In the study reported at SIR 2018, GAE was performed via a femoral approach, with microparticle embolization of the capillaries in the area of the synovium to reduce inflammation and associated pain. The group is currently using 100-µm particles, although more will be learned about ideal sizing as the studies progress. To date, Dr. Bagla has observed that the relatively smaller size has produced good clinical outcomes with limited adverse events.

Taking place at two United States clinical centers, the 20-patient study has enrolled all subjects. At the time of abstract submission, data on 13 enrolled patients were available, with eight patients completing follow-up. 

The investigators measured certain clinical outcomes before and after the GAE procedure. MRI was performed to assess bone marrow, ligaments, meniscii, and cartilage appearance (additional data from the MRI studies were also presented at SIR). Patients were also assessed using two validated clinical scales, the Visual Analog Scale (VAS) for pain and the Western Ontario and McMaster Universities (WOMAC) Osteoarthritis Index, which are well established in the orthopedic literature for assessing both pain and disability from knee OA, commented Dr. Bagla. To be enrolled, patients had to have moderate or severe OA-related pain and a VAS score > 50 mm.

The procedure was successfully completed in all 13 patients for whom data were available at the time of abstract submission. Pain and stiffness were assessed at 1 month in the patients who had reached that follow-up point (n = 8). In those eight patients, the mean decrease in pain from baseline was 58 mm (P = .016). On average, the patients started at a baseline of 72 mm. Dr. Bagla also described a decrease of 36.3 in global WOMAC score (P = .0008). Both findings were reported to be statistically significant.

Patients saw overall improvements in physical function in the knee after the procedure, and there were no major adverse events related to the treatment. “While we have seen minor adverse events, they have been transient or self-limited,” said Dr.
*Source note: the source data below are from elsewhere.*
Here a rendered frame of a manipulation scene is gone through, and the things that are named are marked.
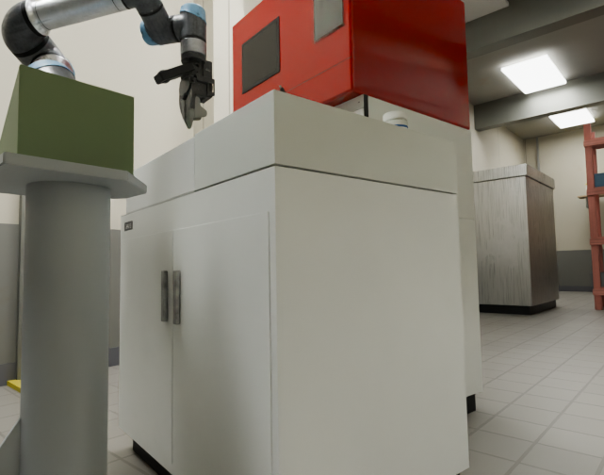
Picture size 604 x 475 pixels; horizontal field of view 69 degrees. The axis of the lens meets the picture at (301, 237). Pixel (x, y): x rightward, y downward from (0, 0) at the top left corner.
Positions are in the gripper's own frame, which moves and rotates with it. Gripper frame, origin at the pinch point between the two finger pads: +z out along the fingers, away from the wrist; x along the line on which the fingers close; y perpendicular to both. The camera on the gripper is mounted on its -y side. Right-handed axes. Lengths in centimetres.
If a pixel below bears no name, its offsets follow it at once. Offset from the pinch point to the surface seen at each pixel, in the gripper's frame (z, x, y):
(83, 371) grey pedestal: 62, -21, -31
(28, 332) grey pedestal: 53, -16, -40
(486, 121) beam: -216, 273, 697
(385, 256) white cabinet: 40, -50, 26
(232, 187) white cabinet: 24.3, -33.6, -4.6
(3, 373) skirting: 97, 179, -28
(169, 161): 11.4, 1.8, -4.6
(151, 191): 17.9, 15.8, -4.6
Bagla when asked to describe potential adverse outcomes. “There is, of course, a potential for nontarget embolization to sites including the bone, nerves, or lower extremity, and a cautious approach is needed. This would include a detailed understanding of the anatomy, particle choice, and meticulous technique to avoid reflux or aggressive embolization. The best way to plan for this is to have in-depth knowledge of these areas and be deliberate in your approach.”

WHAT’S NEXT?

Final results from all 20 enrolled patients are expected to be available in July 2018. The investigators will soon begin a second study, which is a blinded, sham-controlled, randomized clinical trial to better understand how the procedure works and ideal patient candidacy. Full publication of the data are anticipated in the fall 2018 time frame.

The group is also nearing submission to the US Food and Drug Administration to investigate the role of embolization in adhesive capsulitis or “frozen shoulder.”
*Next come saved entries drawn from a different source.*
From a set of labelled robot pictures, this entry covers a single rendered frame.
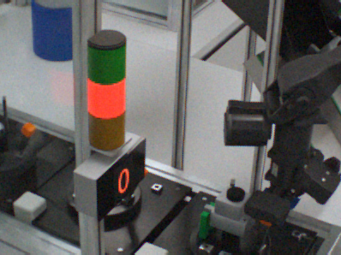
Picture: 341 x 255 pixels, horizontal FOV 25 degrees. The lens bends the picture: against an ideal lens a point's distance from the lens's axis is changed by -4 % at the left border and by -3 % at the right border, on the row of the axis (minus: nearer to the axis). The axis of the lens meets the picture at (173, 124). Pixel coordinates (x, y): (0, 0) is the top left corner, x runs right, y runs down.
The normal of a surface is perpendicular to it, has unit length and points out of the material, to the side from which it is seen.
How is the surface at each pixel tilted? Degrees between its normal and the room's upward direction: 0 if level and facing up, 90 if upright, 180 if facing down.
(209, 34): 0
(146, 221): 0
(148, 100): 0
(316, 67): 27
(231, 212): 90
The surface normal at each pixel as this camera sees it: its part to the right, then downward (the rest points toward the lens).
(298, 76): -0.41, -0.76
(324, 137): 0.58, -0.33
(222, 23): 0.04, -0.84
Contextualizing the potential role of GAE in joint pain management, Dr. Bagla hopes that the largest impact will be on reducing the number of people who take daily or routine pain medications. “With the opioid epidemic, it is important for researchers to study nonmedication avenues for the treatment of chronic pain.”

Dr. Bagla envisions a significant role for interventional radiologists in the treatment of all pain-related conditions, pointing to the specialty’s background in image-guided palliative care. “We have been so successful in the treatment of cancer-related pain and osteoporotic fractures,” he said. “And there is no reason why we should not become more involved in the global pain management spectrum.”